The mosaic of Timbuktu that emerges from his and the city's other manuscripts depicts an entrepôt made immensely wealthy by its position at the intersection of two critical trade arteries—the Saharan caravan routes and the Niger River. Merchants brought cloth, spices, and salt from places as far afield as Granada, Cairo, and Mecca to trade for gold, ivory, and slaves from the African interior. As its wealth grew, the city erected grand mosques, attracting scholars, who in turn formed academies and imported books from throughout the Islamic world. As a result, fragments of the Arabian Nights, Moorish love poetry, and Koranic commentaries from Mecca mingled with narratives of court intrigues and military adventures of mighty African kingdoms.

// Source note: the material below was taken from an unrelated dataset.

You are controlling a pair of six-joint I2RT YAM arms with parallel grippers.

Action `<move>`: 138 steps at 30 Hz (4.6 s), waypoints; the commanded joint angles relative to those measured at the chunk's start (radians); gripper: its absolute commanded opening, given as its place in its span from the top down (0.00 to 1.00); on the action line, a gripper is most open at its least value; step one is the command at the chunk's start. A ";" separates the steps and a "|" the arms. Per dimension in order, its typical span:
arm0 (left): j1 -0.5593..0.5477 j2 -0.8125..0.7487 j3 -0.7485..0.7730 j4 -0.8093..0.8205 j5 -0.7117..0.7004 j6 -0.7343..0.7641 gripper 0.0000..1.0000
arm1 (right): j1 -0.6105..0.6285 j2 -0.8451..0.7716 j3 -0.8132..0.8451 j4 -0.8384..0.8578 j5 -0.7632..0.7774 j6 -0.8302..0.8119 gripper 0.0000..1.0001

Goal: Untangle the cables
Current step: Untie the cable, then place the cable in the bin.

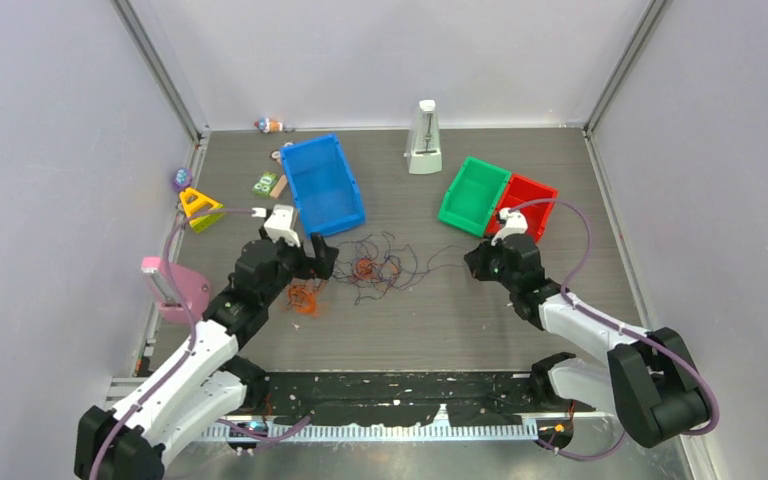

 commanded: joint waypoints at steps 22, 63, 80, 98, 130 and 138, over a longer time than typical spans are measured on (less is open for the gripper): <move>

As new books arrived, armies of scribes copied elaborate facsimiles for the private libraries of local teachers and their wealthy patrons. “You see?” said Haidara, twirling his hand with a flourish. “Books gave birth to new books.”

Timbuktu's downfall came when one of its conquerors valued knowledge as much as its own residents did. The city never had much of an army of its own. After the Tuareg founded it as a seasonal camp about
A.D.
1100, the city passed through the hands of various rulers—the Malians, the Songhai, the Fulani of Masina. Timbuktu's merchants generally bought off their new masters, who were mostly interested in the rich taxes collected from trade. But when the Moroccan army arrived in 1591, its soldiers looted the libraries and rounded up the most accomplished scholars, sending them back to the Moroccan sultan. This event spurred the great dispersal of the Timbuktu libraries. The remaining collections were scattered among the families who owned them. Some were sealed inside the mud-brick walls of homes; some were buried in the desert; many were lost or destroyed in transit.